The Oxford Companion to Spirits and Cocktails

Milk & Honey


Milk & Honey was a pioneering cocktail bar, opened by Sasha Petraske (1973–2015) in an unassuming space on Eldridge Street in the Lower East Side of New York City on New Year’s Eve in 1999. Out of consideration for his neighbors and landlord, who lived in the building and rented the space to him for $800 with the understanding he’d keep the bar quiet, Petraske decorated the front window like a tailor shop, and operated with a reservations-only policy that employed a constantly changing phone number to discourage a scene from developing within and a noisy line outside of the bar.

At a time when celebrity-studded boîtes such as Lot 61, Bowery Bar, and Asia de Cuba were garnering all the headlines in the New York City media, Petraske and his nattily dressed staff eschewed bottle service, fruit-flavored martinis, and DJs in favor of classic cocktails shaken and stirred to a jazz soundtrack. Anachronistic in both style and substance, Milk & Honey operated with posted rules prohibiting name- dropping, shouting, unwanted advances upon women, and a handful of other unchivalrous behaviors common in bars of the time. A business card with the phone number was given to patrons by staff members, who carefully vetted the clientele based on their willingness to abide by the bar’s ethos.

Each and every bartender split time behind the bar and on the floor as hosts and servers. Longtime employees who went on to open other bars with him include Joseph Schwartz, Richard Boccato, Christy Pope, Chad Solomon, Eric Alperin, Mike Madrusan, Lucinda Sterling, and T. J. Siegal.

In 2013, Petraske moved the venue uptown to 30 East Twenty-Third Street, turning the old space over to longtime bartenders Sam Ross and Michael McIlroy, who reopened it as Attaboy. The uptown location was more than twice the size and operated without the reservation policy and rules related to maintaining the peace in a residential neighborhood, making the new space feel more like a bar then a temple.

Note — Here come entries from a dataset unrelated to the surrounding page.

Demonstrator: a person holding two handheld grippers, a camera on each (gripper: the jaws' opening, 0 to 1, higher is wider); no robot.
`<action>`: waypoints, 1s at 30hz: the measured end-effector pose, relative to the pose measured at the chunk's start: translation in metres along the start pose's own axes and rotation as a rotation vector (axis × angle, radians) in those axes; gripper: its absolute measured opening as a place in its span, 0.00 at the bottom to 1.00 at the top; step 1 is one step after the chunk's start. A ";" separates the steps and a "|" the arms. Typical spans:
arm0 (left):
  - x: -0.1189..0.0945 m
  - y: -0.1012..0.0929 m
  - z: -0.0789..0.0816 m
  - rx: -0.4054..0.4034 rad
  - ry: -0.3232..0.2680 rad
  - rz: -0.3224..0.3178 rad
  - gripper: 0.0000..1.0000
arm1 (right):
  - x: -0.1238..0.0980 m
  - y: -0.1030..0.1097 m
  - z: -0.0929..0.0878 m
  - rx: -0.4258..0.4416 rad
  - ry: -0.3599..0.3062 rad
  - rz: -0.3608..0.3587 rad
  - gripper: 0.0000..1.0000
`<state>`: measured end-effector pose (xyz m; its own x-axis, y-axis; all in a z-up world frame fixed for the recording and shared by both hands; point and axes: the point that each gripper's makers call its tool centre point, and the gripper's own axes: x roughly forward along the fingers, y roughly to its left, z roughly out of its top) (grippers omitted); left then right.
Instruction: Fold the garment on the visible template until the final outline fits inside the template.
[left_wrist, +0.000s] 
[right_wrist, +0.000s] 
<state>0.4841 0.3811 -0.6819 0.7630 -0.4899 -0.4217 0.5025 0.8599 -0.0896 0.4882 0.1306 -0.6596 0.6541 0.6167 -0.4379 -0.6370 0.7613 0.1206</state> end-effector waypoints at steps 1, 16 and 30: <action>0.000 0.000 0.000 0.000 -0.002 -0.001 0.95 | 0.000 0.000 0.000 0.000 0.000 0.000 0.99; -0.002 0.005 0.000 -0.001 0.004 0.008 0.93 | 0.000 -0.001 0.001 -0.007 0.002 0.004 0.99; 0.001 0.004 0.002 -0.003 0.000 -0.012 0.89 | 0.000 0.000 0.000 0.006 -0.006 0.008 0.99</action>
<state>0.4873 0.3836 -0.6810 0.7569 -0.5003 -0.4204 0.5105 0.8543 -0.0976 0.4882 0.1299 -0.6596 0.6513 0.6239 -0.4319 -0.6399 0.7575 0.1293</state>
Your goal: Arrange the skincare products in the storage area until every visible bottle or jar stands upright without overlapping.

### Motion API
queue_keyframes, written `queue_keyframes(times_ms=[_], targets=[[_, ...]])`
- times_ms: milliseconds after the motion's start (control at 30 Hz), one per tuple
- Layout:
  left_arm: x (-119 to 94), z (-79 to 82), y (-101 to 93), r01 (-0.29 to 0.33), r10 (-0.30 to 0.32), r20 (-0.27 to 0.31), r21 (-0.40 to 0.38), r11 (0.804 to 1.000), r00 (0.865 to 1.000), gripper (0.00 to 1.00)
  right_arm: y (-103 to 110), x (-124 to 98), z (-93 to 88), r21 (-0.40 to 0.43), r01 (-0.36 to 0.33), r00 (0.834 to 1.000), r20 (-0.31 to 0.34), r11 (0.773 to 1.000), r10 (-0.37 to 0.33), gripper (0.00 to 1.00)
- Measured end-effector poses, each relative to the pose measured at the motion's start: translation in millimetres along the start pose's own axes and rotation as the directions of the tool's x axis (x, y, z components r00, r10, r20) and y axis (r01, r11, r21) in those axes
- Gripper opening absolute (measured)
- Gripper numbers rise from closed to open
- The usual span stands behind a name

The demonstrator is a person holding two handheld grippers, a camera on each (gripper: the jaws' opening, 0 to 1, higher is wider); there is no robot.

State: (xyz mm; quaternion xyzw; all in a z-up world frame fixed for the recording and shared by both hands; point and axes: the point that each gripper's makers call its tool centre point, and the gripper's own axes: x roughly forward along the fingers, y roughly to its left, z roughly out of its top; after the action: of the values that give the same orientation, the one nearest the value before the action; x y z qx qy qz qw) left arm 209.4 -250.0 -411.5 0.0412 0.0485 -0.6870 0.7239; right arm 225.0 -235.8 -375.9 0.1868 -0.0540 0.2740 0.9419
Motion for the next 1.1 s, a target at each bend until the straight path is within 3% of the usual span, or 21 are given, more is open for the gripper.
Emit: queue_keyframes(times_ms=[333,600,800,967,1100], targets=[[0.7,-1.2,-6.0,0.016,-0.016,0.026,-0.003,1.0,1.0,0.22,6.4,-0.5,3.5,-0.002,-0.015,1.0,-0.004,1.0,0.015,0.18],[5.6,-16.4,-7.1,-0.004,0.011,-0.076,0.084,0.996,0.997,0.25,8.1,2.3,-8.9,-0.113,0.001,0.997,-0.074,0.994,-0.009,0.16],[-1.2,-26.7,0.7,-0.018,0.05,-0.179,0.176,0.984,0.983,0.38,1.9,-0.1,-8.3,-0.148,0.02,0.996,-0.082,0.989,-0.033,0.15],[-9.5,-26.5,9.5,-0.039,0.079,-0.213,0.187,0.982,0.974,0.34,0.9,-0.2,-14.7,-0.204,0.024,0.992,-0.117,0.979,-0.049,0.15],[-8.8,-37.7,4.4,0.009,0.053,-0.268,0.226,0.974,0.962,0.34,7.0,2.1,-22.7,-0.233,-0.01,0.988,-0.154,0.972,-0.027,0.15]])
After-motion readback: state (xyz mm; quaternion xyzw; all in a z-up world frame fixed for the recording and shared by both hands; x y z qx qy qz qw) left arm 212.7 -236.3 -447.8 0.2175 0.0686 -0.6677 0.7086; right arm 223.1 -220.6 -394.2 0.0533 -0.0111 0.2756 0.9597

Milk & Honey will always be credited as the first of the modern speakeasies that sparked the modern cocktail renaissance, but Petraske never intended it to be labeled as such. See cocktail renaissance. He cited a hidden Japanese cocktail lounge near Astor Place in the East Village called Angels’ Share as his inspiration for Milk & Honey, which closed for good on Twenty-Third Street in 2014, when the sale of the building voided his lease. A second, equally influential location opened in London in 2002 under Petraske’s creative direction by Jonathan Downey of Match Bar Group; it fell victim to the Covid-19 pandemic and closed in 2020.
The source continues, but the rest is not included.